A modern country, in which women largely participate in all forms of activity, Argentina has had and still has numerous poetesses: for example. Alfonsina Storni, Margherita Abella Caprile, Emilia Bertolé, María Carnelli, Alicia Domínguez, Raquel Adler.
Finally, while a few, such as Argentina Lagorio (Las tres respuestas), attempted the prose poem with flattering results, a large group of poets continued to seek the sources of their inspiration in national folklore, drawing lyrical compositions and above all rich narratives of color, such as Carlos Molina Maney (A punta de lanza), Ataliva Herrera (Las Vírgines del Sol), Martínez Paiva, and, among the “nativists” Miquel Argentina Camino (Chacayaleras, Chaquiras, Nuevas Chacayaleras) and R. Guijena Sánchez, who hopes for the return of the ancient coplas of northern Argentina.

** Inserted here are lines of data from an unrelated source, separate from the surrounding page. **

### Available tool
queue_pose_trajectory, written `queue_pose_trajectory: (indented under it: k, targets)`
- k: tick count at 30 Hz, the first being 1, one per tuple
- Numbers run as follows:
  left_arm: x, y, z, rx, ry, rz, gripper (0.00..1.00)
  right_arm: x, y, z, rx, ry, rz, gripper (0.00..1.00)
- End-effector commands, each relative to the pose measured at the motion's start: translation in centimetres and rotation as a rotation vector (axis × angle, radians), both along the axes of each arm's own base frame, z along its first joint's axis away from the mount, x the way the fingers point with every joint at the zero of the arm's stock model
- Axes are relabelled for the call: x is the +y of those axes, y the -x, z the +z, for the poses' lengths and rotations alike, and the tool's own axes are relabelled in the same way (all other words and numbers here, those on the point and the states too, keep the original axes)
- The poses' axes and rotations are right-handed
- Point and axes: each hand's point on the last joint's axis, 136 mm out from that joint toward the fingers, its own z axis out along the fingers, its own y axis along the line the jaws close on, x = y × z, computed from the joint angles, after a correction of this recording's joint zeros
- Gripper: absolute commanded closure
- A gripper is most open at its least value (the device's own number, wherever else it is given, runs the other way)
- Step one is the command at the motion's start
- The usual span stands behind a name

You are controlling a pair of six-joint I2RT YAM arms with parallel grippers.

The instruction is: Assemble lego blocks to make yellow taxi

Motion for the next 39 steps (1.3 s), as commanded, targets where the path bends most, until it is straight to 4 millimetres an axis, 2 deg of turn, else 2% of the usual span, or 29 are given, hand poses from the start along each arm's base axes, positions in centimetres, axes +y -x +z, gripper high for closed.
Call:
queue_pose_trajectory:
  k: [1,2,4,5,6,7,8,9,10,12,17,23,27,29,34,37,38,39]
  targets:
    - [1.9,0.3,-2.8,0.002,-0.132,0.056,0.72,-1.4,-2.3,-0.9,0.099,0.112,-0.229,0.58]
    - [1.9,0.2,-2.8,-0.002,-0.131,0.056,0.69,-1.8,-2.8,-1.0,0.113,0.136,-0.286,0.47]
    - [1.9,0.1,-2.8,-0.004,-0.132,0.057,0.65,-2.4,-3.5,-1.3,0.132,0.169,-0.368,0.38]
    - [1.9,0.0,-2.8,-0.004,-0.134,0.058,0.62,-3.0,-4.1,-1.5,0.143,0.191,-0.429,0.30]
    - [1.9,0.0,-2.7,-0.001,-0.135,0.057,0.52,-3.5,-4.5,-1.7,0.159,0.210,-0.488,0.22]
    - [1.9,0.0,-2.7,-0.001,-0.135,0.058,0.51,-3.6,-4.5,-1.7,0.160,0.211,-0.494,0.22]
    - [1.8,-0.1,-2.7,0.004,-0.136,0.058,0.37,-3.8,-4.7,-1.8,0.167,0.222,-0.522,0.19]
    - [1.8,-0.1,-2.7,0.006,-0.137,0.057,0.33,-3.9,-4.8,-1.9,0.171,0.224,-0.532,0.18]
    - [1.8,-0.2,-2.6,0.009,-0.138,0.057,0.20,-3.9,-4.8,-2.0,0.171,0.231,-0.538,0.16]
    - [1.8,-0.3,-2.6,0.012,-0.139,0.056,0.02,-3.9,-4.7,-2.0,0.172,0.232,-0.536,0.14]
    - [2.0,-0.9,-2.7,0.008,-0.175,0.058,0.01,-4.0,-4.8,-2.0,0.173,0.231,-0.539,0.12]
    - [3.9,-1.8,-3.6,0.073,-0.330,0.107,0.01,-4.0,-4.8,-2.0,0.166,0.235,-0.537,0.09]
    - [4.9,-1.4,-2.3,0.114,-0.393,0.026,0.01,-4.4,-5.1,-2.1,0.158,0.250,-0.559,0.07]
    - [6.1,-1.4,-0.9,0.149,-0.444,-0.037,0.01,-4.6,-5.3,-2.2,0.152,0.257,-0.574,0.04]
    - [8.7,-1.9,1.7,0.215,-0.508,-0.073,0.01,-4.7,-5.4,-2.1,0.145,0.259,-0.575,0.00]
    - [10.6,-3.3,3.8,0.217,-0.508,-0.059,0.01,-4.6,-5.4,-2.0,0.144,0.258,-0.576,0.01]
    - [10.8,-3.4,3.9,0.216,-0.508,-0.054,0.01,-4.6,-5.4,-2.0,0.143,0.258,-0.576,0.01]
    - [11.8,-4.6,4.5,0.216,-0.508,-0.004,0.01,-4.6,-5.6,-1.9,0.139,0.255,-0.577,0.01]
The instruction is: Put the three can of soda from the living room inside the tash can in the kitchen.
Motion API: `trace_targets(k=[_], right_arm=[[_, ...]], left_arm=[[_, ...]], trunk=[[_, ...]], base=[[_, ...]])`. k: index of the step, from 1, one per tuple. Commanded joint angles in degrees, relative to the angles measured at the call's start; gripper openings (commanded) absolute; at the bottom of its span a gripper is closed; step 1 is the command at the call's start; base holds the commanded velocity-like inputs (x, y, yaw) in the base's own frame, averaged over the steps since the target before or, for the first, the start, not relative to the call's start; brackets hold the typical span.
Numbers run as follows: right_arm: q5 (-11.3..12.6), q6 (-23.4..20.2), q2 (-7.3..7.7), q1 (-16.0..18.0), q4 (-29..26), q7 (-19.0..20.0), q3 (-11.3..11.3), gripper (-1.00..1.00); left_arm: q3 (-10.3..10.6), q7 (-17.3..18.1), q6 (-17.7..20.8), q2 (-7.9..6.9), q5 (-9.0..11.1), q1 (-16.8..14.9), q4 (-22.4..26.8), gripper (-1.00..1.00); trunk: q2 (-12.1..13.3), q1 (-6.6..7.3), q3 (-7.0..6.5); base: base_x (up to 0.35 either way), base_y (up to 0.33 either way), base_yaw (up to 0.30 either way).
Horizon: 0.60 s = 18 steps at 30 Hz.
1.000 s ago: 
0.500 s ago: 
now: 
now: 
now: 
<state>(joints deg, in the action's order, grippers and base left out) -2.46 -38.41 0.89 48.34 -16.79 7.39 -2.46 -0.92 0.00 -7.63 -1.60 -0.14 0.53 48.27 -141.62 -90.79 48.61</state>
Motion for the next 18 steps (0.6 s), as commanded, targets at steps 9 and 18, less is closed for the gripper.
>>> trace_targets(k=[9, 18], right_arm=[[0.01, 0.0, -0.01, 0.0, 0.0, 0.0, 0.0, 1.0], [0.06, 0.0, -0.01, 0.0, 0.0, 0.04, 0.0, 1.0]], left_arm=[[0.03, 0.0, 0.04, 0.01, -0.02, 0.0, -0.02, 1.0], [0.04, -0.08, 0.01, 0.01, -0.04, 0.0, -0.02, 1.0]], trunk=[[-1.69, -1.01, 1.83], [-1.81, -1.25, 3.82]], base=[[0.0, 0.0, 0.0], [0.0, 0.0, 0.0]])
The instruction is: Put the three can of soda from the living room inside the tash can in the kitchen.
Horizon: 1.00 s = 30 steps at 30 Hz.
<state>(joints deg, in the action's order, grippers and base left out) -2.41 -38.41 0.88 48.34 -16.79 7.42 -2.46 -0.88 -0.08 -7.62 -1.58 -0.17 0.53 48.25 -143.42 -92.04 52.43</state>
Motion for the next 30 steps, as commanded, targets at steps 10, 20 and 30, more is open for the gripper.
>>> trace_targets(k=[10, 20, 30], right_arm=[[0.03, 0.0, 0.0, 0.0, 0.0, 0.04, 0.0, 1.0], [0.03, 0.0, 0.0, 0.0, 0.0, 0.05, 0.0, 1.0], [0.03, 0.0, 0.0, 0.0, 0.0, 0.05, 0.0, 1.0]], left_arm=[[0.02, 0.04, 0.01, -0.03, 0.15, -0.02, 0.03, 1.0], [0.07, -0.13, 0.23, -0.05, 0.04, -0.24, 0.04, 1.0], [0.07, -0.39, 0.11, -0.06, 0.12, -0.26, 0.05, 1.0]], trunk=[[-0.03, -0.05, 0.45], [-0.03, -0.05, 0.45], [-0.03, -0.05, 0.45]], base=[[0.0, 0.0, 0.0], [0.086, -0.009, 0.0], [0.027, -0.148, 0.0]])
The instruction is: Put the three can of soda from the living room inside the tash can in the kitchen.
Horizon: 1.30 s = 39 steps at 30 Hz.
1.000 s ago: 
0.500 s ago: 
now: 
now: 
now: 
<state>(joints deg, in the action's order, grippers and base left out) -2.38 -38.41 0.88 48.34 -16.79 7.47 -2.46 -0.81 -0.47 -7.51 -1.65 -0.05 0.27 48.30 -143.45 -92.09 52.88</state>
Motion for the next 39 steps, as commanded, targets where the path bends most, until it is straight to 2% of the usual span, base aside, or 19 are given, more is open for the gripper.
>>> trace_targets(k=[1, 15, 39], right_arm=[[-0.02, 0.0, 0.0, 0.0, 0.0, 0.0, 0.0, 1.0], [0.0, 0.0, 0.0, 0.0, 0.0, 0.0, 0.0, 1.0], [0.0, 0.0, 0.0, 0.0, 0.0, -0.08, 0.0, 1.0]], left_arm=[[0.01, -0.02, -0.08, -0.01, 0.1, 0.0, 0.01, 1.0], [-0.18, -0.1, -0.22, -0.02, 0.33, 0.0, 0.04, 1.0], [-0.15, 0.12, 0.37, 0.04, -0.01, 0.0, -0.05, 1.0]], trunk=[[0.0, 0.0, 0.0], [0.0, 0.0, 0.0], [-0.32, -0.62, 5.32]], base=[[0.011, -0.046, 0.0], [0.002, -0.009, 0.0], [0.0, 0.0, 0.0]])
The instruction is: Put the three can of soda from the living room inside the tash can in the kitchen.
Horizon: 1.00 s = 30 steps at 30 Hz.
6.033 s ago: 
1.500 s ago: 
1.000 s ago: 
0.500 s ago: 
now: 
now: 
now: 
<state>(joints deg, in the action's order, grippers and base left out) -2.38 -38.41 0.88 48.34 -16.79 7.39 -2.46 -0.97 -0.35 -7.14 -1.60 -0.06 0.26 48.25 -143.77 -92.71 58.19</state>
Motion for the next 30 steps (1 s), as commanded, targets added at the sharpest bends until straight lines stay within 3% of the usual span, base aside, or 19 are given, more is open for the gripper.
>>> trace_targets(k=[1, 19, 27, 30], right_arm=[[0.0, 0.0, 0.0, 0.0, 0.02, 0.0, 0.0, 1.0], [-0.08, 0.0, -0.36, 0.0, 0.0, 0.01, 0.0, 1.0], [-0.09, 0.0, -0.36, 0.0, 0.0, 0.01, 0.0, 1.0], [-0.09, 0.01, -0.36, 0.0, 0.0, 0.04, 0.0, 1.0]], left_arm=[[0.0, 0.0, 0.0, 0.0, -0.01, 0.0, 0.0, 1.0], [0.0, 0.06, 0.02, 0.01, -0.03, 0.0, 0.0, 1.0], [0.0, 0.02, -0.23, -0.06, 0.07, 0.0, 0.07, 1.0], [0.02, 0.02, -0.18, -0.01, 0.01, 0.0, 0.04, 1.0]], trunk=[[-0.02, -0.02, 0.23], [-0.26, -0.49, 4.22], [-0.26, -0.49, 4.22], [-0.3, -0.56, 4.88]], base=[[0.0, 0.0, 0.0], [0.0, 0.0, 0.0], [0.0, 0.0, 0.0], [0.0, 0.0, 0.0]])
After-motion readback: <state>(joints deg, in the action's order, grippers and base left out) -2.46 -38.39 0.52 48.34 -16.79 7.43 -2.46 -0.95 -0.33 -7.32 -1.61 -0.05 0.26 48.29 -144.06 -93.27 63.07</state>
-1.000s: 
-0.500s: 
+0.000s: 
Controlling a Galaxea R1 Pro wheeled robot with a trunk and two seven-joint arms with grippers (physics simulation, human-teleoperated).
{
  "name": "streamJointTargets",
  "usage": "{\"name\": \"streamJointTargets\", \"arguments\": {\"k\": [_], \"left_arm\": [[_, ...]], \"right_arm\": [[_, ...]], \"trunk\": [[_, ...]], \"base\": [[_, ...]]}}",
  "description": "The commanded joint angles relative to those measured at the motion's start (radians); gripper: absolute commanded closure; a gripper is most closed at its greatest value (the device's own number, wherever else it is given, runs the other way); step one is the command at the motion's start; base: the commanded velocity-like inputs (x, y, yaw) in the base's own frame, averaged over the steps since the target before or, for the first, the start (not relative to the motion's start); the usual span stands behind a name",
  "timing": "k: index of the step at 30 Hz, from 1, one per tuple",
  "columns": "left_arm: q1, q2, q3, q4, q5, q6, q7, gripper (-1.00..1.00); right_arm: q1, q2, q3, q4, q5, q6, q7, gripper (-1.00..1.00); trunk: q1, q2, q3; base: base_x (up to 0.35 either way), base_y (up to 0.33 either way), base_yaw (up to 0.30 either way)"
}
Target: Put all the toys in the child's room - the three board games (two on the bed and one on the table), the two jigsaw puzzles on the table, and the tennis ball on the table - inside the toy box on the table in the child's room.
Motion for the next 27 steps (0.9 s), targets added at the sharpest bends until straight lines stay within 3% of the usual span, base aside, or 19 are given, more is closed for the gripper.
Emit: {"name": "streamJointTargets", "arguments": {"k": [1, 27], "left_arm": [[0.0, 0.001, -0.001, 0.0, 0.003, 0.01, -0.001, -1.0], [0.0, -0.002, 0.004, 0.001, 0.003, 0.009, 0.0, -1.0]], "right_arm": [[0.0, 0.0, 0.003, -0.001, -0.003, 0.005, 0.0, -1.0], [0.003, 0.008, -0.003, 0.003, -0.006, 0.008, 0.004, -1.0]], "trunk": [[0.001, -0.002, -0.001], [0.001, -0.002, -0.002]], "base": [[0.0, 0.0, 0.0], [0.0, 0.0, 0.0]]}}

The Italian influence. – In comparison with the Spanish and, especially, French influence, the influence of Italian literature has been quite scarce for a long time. But in recent years a more lively and broader interest should be noted. We will only remember the faithful and loving Leopardi translations by Calixto Oyuela, the footnotes to Leopardi and Carducci by the director of Nosotros Roberto F. Giusti, the versions of the Barbarian Odes by B. Contreras, the studies on the Renaissance by Mariano Argentina Barrenechea, the essays on Leopardi, Foscolo and Dante by Argentina Lagorio, the essays on D’Annunzio by Victoria Ocampo and Arturo Marasso, the beautiful book by Homero Guglielmini on Pirandello. Carlos Ibarguren lovingly dealt with Rome and its history and Rafael F. Arrieta evoked the figures of Maria and Giovanni Pascoli in Las hermanas tutelares. Fervid efforts to promote a more active cultural exchange between Italy and Argentina have played, as translators and popularizers, Folco Testena, G. Agenore Magno, L. Sorrentino.